• _WHAT THE TASK REQUIRES_:
Go through the entries below and print, exactly, the lines starting at the one with "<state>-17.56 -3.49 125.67" and ending at the one with "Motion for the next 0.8", keeping both ends and no others.
** Opening MATERIAL SHOWN block **
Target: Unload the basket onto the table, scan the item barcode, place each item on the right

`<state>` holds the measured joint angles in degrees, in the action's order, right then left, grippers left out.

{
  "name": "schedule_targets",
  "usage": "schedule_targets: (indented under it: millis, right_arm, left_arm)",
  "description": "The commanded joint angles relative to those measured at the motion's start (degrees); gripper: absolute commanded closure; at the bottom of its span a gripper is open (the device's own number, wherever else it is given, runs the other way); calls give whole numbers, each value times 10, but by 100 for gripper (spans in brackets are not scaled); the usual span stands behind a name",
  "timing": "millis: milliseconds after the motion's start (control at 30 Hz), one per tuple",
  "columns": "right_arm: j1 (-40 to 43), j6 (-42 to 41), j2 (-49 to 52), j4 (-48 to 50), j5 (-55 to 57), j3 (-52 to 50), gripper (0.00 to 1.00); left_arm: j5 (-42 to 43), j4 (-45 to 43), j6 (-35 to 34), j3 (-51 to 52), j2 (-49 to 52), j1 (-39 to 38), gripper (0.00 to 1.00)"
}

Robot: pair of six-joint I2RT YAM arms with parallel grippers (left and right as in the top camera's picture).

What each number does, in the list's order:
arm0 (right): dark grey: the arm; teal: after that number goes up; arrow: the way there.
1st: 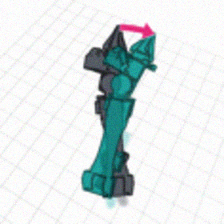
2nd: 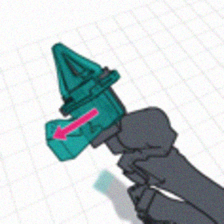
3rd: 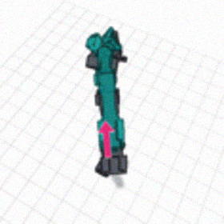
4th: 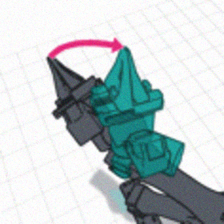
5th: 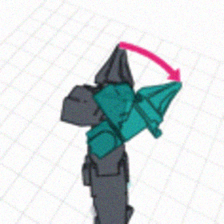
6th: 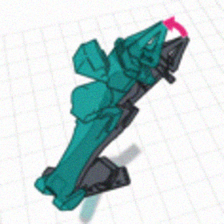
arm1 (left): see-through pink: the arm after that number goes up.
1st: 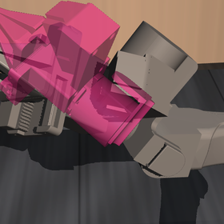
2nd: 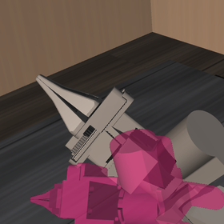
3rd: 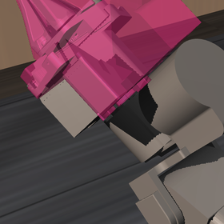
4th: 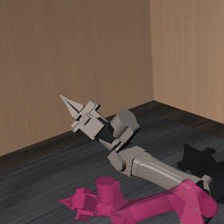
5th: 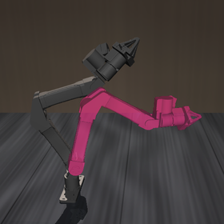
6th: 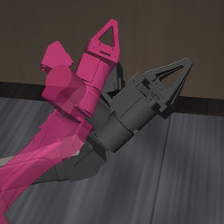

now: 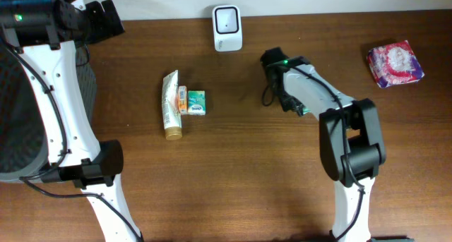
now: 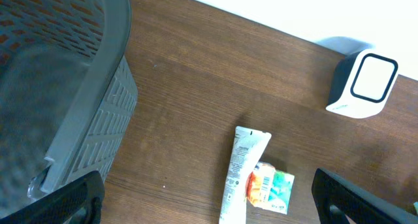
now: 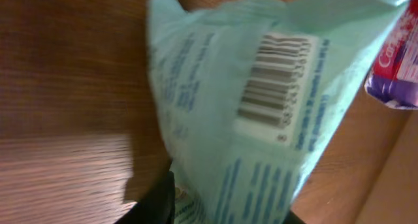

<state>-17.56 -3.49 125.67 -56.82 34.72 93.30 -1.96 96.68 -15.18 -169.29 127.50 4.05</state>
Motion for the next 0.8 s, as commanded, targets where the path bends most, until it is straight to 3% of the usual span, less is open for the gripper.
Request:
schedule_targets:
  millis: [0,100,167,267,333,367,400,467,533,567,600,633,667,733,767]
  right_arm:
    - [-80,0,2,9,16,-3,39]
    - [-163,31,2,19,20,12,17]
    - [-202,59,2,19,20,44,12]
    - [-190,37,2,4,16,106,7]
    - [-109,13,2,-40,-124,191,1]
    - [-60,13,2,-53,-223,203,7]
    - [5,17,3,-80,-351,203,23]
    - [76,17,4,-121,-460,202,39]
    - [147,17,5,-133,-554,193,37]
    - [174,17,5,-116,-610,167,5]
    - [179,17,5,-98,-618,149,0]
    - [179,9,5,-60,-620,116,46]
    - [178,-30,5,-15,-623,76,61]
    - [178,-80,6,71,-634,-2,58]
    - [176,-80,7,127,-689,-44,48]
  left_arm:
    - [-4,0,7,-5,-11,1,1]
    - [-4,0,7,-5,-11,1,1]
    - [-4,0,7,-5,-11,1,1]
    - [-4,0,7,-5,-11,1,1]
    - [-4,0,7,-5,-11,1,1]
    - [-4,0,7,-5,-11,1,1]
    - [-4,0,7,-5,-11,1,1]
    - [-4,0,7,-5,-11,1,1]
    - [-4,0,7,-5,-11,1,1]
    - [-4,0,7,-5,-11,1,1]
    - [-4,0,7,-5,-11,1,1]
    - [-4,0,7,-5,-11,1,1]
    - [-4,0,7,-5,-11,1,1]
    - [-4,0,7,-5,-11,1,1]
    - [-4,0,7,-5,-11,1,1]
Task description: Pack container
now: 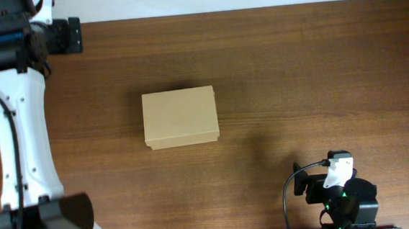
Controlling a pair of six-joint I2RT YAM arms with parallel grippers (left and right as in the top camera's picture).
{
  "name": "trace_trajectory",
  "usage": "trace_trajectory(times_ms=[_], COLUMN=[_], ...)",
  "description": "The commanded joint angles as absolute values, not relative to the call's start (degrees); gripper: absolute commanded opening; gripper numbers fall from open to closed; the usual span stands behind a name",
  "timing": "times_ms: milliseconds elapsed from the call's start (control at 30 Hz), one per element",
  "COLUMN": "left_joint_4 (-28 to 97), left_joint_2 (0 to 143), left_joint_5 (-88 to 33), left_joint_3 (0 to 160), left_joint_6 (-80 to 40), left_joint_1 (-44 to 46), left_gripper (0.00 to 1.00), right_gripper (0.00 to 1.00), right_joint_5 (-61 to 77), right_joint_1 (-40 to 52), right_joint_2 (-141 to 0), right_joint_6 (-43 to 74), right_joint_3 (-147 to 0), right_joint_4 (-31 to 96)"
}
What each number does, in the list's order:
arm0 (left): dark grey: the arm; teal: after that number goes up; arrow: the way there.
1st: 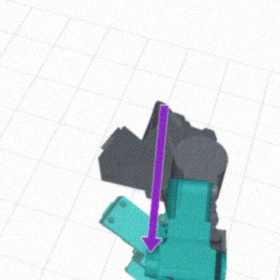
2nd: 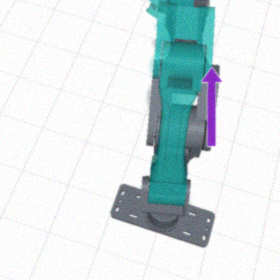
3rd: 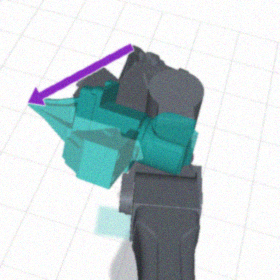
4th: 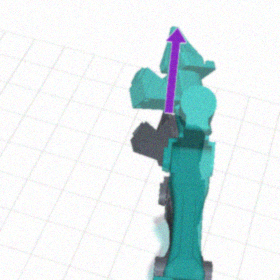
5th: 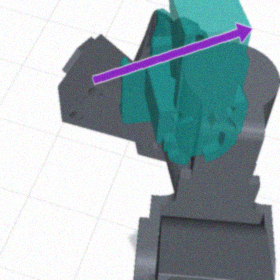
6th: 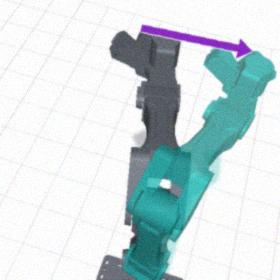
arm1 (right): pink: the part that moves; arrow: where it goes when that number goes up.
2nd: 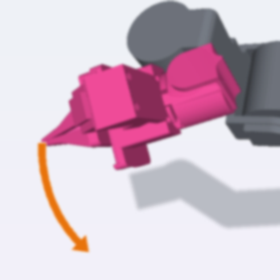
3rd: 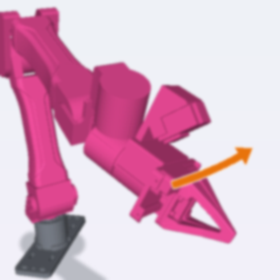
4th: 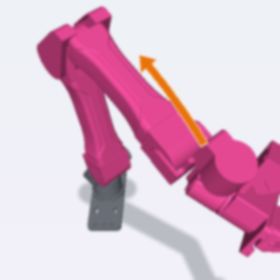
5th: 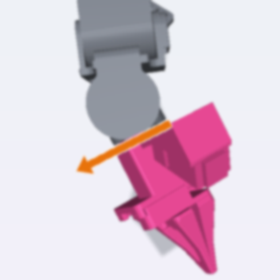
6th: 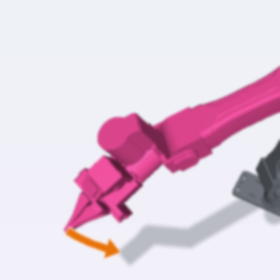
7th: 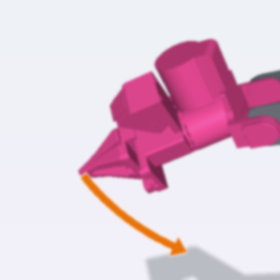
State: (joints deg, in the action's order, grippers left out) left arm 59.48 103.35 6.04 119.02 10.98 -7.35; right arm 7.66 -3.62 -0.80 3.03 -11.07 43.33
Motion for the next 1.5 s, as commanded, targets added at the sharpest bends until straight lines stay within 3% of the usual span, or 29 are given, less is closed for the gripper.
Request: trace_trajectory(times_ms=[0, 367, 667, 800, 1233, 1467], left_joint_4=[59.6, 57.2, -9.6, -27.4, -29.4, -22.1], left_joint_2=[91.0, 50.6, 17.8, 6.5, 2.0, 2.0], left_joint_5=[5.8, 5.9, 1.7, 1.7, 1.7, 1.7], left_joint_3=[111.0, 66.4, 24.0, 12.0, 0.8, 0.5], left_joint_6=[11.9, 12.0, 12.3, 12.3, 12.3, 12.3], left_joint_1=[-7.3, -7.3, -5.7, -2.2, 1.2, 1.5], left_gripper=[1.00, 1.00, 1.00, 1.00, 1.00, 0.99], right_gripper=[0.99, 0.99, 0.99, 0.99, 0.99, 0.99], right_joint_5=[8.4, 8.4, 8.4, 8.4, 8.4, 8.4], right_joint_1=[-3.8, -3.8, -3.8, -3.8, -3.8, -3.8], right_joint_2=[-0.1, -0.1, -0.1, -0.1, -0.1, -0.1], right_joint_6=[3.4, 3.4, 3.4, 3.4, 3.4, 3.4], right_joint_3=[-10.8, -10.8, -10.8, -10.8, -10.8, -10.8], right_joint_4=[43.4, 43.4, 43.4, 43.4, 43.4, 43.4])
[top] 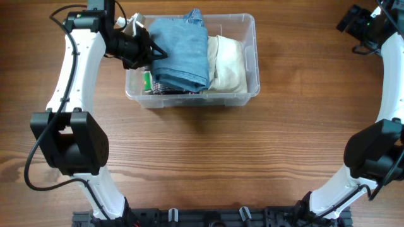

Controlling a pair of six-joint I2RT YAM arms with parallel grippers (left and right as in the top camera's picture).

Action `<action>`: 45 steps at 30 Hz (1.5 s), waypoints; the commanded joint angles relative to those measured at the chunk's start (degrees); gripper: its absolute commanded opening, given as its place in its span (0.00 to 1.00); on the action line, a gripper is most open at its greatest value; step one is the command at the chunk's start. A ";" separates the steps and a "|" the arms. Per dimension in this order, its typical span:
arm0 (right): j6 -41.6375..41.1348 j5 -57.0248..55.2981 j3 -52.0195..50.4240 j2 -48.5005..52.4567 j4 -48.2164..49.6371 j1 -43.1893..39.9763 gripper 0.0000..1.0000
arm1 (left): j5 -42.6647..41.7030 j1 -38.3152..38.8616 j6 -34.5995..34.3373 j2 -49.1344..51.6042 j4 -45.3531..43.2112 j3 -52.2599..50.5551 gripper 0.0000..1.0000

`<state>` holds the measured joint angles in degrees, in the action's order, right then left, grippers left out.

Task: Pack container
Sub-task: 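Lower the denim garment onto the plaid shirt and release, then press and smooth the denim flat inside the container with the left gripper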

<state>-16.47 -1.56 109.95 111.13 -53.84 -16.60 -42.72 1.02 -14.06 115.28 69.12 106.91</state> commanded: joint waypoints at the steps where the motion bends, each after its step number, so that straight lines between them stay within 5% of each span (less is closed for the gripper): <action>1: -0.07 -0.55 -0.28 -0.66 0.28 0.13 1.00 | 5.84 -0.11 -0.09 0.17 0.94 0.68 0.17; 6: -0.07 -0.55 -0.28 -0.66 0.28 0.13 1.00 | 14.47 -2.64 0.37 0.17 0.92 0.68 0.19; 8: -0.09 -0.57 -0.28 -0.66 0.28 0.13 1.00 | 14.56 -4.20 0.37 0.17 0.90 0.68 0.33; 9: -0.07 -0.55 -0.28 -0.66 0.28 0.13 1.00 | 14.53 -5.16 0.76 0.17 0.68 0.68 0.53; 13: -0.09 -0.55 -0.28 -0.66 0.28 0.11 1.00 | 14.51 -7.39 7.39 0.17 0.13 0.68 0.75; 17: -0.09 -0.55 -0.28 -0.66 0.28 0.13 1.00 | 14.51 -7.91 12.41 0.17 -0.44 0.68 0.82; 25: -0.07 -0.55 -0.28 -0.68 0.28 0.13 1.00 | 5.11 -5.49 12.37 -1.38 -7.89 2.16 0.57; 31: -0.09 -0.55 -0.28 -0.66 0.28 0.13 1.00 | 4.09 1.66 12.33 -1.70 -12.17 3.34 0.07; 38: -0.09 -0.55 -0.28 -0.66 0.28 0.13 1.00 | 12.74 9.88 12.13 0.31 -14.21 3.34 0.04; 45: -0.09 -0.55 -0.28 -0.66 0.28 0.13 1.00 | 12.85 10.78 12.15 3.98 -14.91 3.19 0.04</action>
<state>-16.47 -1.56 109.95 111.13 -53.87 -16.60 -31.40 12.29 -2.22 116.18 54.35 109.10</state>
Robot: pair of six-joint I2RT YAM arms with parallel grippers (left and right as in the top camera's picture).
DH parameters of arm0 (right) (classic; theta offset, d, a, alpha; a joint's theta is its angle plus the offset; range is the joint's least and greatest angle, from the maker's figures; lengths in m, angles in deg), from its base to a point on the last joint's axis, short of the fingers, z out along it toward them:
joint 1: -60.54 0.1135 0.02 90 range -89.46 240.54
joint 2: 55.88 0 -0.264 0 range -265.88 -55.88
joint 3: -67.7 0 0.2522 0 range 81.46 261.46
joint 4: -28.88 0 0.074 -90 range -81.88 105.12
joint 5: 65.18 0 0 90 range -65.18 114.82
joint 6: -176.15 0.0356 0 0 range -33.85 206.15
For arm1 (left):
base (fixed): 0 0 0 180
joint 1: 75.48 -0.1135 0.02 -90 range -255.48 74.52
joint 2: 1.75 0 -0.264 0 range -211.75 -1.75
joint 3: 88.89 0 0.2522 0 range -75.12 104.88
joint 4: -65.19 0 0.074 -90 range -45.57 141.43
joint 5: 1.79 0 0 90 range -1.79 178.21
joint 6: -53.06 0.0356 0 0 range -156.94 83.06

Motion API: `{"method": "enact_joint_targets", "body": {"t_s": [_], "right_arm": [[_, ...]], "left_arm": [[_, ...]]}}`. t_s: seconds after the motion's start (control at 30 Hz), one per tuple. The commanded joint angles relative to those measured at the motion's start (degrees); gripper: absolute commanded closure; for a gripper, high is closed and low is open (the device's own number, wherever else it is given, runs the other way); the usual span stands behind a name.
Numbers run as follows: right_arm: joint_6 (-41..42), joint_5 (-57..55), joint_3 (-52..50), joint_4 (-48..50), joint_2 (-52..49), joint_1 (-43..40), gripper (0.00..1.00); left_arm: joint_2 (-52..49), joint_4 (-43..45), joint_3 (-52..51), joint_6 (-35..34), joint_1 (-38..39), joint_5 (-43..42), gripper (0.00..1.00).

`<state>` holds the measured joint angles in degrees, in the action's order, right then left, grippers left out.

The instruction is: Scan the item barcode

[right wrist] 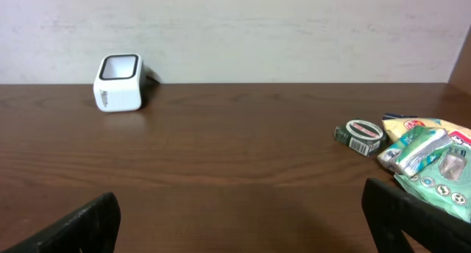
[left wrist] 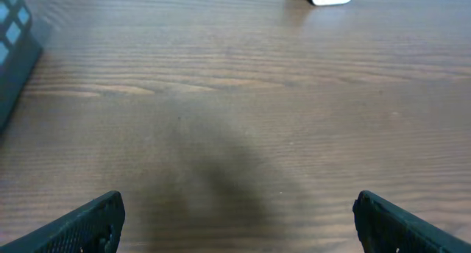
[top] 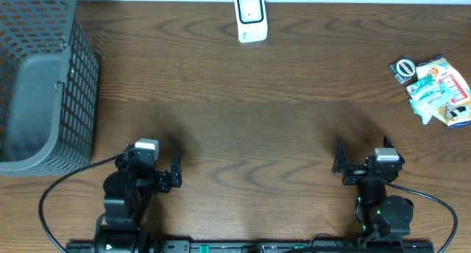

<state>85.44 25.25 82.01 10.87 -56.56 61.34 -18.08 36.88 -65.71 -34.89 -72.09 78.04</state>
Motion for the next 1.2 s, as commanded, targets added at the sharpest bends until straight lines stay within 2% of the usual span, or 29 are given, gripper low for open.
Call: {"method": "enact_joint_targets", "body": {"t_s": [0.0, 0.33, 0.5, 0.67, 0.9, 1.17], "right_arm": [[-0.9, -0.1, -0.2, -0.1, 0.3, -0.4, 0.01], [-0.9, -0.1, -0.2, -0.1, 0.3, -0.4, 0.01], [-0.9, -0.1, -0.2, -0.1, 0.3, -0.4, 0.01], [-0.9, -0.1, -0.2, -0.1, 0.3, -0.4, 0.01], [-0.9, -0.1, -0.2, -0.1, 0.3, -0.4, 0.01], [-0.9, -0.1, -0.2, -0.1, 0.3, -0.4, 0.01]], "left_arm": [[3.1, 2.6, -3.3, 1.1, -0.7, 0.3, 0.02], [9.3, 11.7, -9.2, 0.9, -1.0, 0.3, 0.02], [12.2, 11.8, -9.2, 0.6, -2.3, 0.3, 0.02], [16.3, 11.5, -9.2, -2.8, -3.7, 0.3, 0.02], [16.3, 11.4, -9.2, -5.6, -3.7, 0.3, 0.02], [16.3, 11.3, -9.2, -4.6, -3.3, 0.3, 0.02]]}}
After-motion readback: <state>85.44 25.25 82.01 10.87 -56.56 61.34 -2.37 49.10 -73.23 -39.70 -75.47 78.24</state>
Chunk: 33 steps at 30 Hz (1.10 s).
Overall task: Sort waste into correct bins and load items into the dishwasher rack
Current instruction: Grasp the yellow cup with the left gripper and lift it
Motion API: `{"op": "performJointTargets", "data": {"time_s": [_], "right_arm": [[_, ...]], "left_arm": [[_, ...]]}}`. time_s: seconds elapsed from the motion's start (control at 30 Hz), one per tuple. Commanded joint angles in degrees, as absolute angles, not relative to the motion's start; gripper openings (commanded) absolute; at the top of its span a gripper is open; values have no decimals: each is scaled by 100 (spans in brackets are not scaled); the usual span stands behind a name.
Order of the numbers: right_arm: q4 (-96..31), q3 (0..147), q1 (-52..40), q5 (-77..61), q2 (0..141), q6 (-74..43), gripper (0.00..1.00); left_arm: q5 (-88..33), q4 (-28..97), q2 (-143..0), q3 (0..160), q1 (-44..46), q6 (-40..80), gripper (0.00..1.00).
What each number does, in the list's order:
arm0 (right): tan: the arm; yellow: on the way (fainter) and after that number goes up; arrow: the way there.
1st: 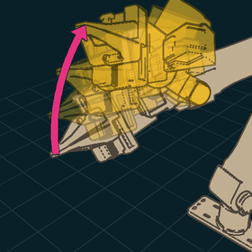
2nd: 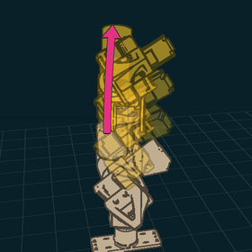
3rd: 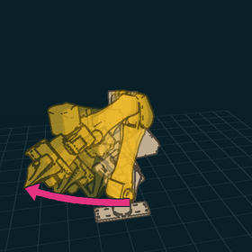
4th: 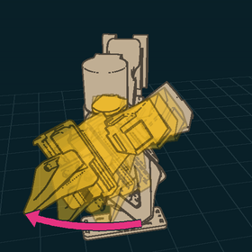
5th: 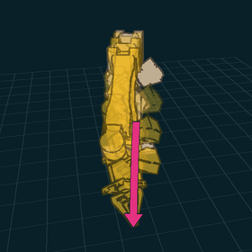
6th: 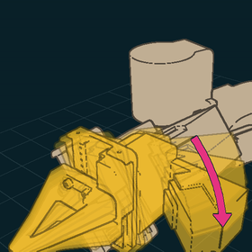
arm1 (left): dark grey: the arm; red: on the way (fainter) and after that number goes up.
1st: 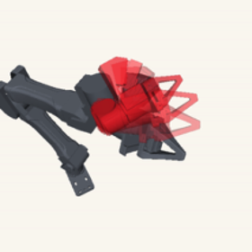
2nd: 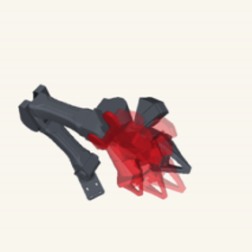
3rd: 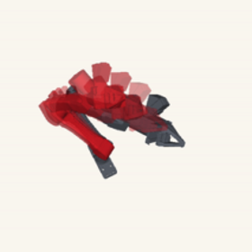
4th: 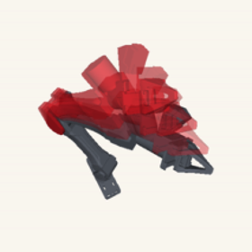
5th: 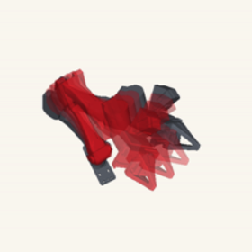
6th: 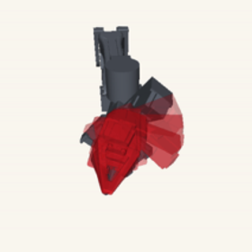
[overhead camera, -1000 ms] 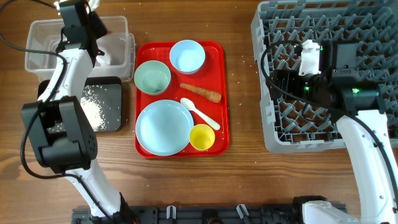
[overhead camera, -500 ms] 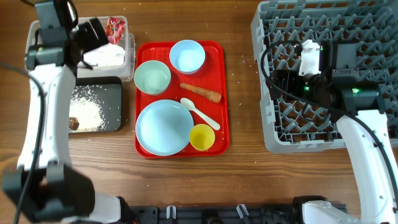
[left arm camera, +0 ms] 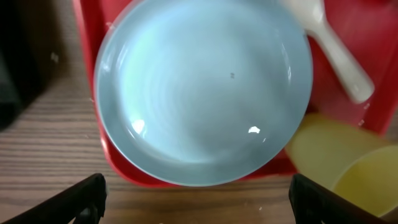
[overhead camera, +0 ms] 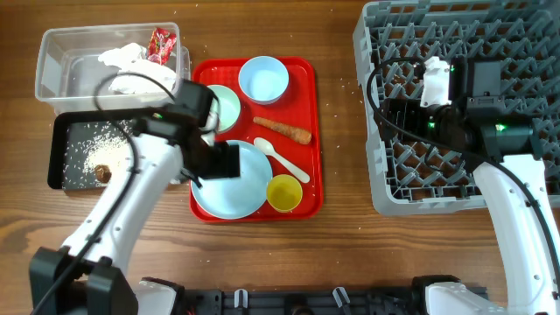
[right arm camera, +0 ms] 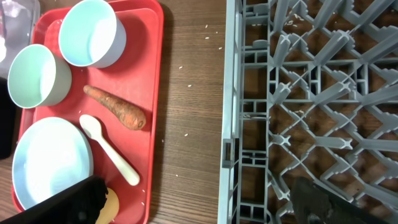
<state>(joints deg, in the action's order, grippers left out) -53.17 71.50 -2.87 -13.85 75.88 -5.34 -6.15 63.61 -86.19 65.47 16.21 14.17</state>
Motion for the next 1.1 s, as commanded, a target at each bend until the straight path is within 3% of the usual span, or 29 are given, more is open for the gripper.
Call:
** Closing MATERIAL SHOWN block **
• _RESPONSE AREA_:
<state>-17.56 -3.49 125.67 -56.82 34.72 93.30 -1.96 96.68 -15.18 -169.29 127.50 4.05</state>
Motion for the next 0.8 s, as commanded, targets where the path bends most, until it is straight to 3% of the usual span, less is open for the gripper.

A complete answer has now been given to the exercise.